The whole narration thing began more than a decade ago, says Takei, when “I was contacted by the conductor of the California Wind Orchestra, in Orange County, who had a piece based on ‘Lord of the Rings.’ Because of my science fiction connection, he asked me to take a look. It was a real challenge, and turned out to be a great success. He got conducting gigs with other orchestras, and I did a series of LOTR concerts, and from that, the word gets around among the circle of symphonic conductors.”

Takei, whose deep, announcer’s timbre has also been used in voiceovers, says he enjoys these gigs because “the music helps you capture the mood and the intensity, or the softness of the portions you’re narrating. Whereas in front of the camera, there’s no music, you have to work very quickly. Working with music, which has the power to reach people emotionally, it’s wonderful.”

The Los Angeles native, whose family was interned in Arkansas during the war, has also been trying to reach people and tell them about the injustices he and his fellow Japanese-Americans suffered during World War II. Which is how he got to social media in the first place.

“We were developing this musical bound for Broadway, and we needed to raise awareness [about the internment],” says Takei. “I thought social media is the contemporary technology to reach a lot of people, but you can’t do that straight on. My base was sci-fi geeks and nerds, so I began with funny commentaries on sci-fi itself, and when that was established I started broadening it a little. I started doing a lot of advocacy with the LGBT community, and my audience exploded, and then I started with the Japanese-American issue, and we built an enthusiastic following.”

Takei has been lucky. As America’s most well-known Japanese-American actor, he has generally avoided stereotypical parts, and has seen the media image of Asian-Americans improve over the years. But, he says, there’s still a long way to go.

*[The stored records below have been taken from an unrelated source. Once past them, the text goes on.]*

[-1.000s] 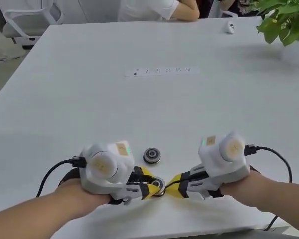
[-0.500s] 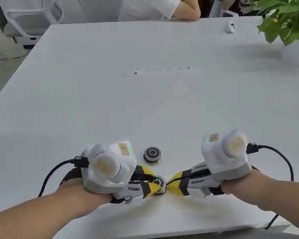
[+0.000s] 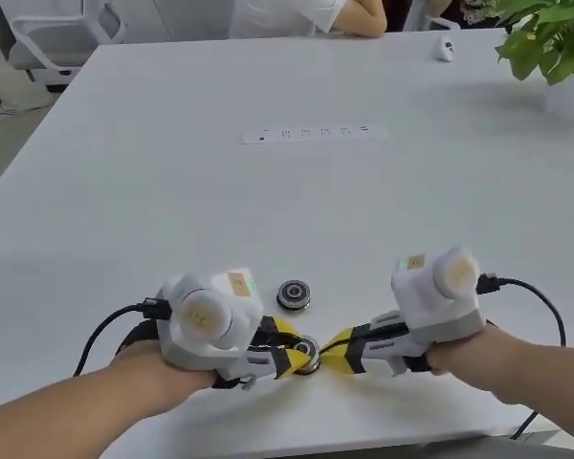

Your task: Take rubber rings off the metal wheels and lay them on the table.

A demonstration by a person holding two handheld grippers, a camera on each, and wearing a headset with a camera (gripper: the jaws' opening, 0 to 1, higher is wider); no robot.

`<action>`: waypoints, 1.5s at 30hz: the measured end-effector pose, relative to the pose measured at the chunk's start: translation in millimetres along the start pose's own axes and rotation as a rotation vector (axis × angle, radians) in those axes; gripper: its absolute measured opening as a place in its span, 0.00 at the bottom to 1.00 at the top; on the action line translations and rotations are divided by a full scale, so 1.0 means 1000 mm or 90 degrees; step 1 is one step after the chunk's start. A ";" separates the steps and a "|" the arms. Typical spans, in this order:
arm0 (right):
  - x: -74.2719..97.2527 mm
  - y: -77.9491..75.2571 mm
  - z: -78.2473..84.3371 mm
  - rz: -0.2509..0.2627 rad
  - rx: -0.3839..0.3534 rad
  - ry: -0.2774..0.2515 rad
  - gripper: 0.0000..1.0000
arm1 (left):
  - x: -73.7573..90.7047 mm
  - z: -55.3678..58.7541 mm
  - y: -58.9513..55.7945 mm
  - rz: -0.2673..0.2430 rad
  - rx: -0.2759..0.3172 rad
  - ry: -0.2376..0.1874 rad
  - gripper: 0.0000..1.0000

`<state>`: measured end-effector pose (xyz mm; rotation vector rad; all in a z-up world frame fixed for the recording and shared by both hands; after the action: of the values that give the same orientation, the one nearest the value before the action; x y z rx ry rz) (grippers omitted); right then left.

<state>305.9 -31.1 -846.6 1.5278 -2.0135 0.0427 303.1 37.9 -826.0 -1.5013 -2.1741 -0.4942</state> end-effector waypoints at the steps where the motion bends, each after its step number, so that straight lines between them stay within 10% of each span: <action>1: 0.000 0.000 0.000 0.001 0.001 -0.001 0.00 | 0.000 0.000 0.000 -0.001 0.000 0.000 0.13; 45: 0.007 0.007 -0.015 -0.004 -0.043 -0.044 0.00 | -0.003 -0.002 0.000 -0.011 -0.017 0.021 0.12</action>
<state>305.2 -29.4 -828.3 1.5121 -2.0425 -0.0810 304.0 34.4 -825.9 -1.4780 -2.1652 -0.5520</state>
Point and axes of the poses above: the centre of the closed fingertips' face, and the gripper's own axes: x roughly backward along the fingers, y roughly to its left, z roughly out of its underside, the point moved 4 cm from there along x, roughly backward along the fingers, and after that the axes turned 5 degrees about -y, right-handed, at the moved point
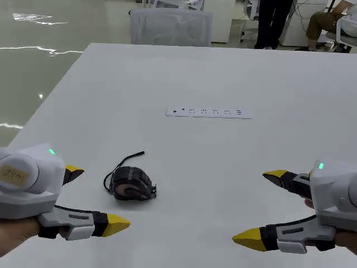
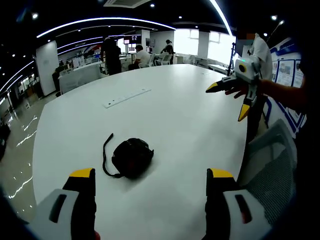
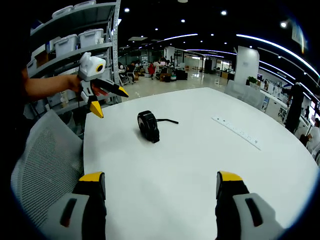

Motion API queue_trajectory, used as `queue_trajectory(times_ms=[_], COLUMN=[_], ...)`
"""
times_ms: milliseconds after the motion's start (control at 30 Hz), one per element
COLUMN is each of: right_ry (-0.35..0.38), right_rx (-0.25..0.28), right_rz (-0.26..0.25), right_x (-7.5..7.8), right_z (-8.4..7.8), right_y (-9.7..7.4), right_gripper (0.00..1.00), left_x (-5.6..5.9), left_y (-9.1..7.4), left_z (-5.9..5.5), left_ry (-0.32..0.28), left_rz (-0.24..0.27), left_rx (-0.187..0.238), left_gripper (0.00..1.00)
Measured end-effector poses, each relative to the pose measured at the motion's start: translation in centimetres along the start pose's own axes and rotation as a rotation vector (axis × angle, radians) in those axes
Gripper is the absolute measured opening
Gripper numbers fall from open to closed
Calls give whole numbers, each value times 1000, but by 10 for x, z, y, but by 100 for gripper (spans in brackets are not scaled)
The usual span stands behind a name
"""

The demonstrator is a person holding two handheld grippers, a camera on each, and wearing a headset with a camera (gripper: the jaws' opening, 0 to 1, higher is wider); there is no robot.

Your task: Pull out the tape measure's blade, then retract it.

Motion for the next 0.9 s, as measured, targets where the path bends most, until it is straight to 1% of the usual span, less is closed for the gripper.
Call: queue_trajectory(times_ms=[67,133,233,300,367,467,500,633,700,767,800,900], right_ry=[-7,-20,-57,-66,-76,-86,-94,-109,-119,-125,-120,-126], right_rx=[0,1,11,8,9,4,0,-12,-16,-14,-13,-8], right_rz=[8,18,26,28,38,44,49,63,68,70,70,80], right_x=[2,3,5,8,11,13,14,17,18,20,21,23], right_z=[2,4,7,8,10,11,11,12,12,13,13,14], right_y=[2,4,6,8,10,13,14,19,21,22,23,26], right_gripper=[94,92,89,88,87,85,84,81,81,80,80,79], left_x=[3,3,-1,-4,-5,-10,-14,-17,-20,-24,-25,-29], left_y=[1,2,6,7,9,12,13,18,20,21,22,23], left_z=[1,2,1,1,3,3,3,4,4,5,6,6], left_ry=[14,24,41,51,63,81,87,103,106,110,112,116], left_rz=[-4,-11,-22,-26,-35,-48,-52,-74,-79,-89,-90,-98], left_rx=[-3,-9,-13,-12,-14,-14,-14,-29,-30,-23,-9,-3], left_gripper=[89,89,88,88,87,85,84,82,81,79,78,77])
Point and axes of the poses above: the centre of the closed fingertips' face, and the gripper's own axes: y roughly forward along the fingers, x roughly to its right, z roughly out of its top, the point moved 8 cm from there along -y, roughly backward along the fingers, and after that the axes turned 11 degrees about y, right-handed, at the moved point
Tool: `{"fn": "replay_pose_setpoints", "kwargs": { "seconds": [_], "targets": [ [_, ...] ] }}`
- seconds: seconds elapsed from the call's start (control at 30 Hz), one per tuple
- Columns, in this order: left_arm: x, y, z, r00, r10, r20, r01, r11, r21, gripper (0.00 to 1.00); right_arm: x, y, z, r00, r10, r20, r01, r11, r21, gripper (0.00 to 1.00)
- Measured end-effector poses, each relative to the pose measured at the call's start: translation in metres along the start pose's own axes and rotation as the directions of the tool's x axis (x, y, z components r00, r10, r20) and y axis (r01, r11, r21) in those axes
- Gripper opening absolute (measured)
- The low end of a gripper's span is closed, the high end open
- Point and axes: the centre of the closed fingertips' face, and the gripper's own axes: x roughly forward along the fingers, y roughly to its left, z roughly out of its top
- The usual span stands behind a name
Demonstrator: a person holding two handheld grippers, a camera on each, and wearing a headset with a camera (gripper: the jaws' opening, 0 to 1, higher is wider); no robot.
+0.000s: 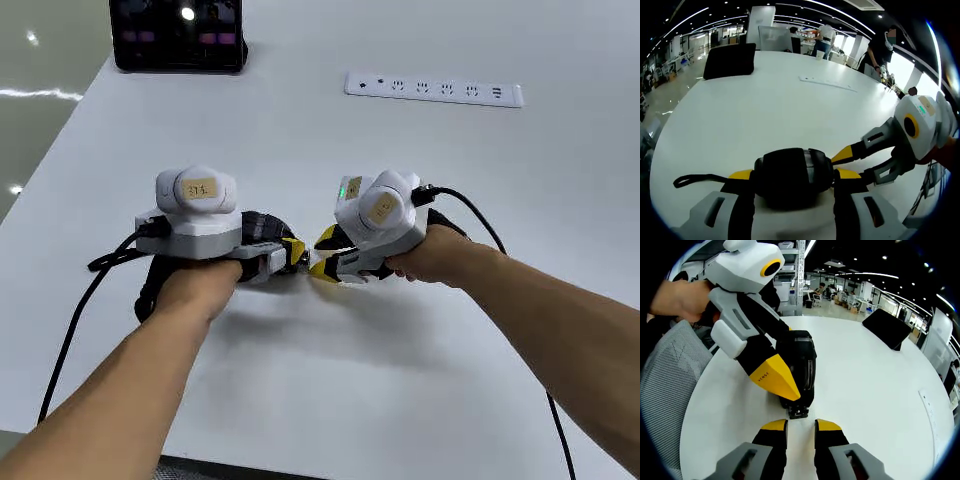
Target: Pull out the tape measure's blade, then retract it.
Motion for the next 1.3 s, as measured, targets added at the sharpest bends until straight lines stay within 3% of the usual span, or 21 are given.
{"fn": "replay_pose_setpoints", "kwargs": {
  "seconds": [0.57, 0.87, 1.3],
  "targets": [
    [-0.007, -0.005, -0.002, 0.9997, -0.023, -0.011, 0.024, 0.998, 0.057, 0.63, -0.026, 0.0, -0.014, 0.9987, -0.048, 0.018, 0.047, 0.998, 0.049, 0.24],
    [-0.01, -0.007, -0.005, 0.9991, -0.042, -0.011, 0.043, 0.993, 0.107, 0.67, -0.044, -0.003, -0.027, 0.9957, -0.085, 0.037, 0.081, 0.992, 0.097, 0.3],
    [-0.014, -0.006, -0.013, 0.998, -0.058, -0.023, 0.061, 0.989, 0.133, 0.69, -0.069, -0.002, -0.04, 0.9899, -0.136, 0.042, 0.129, 0.982, 0.141, 0.36]
  ]
}}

“We’ve certainly come a long way from when I started in the ’50s, but we’re not there yet, we’re far from it. We don’t get to play leading roles,” he says. “However, the progress we’ve made, TV is now reflecting the diversity of American society, and you see a sprinkling of Asians together with Latinos, African-Americans. It’s getting to be a more true reflection of our society. But we need a leading-man type. Particularly with Asian males, we’re not considered sexy or strong.”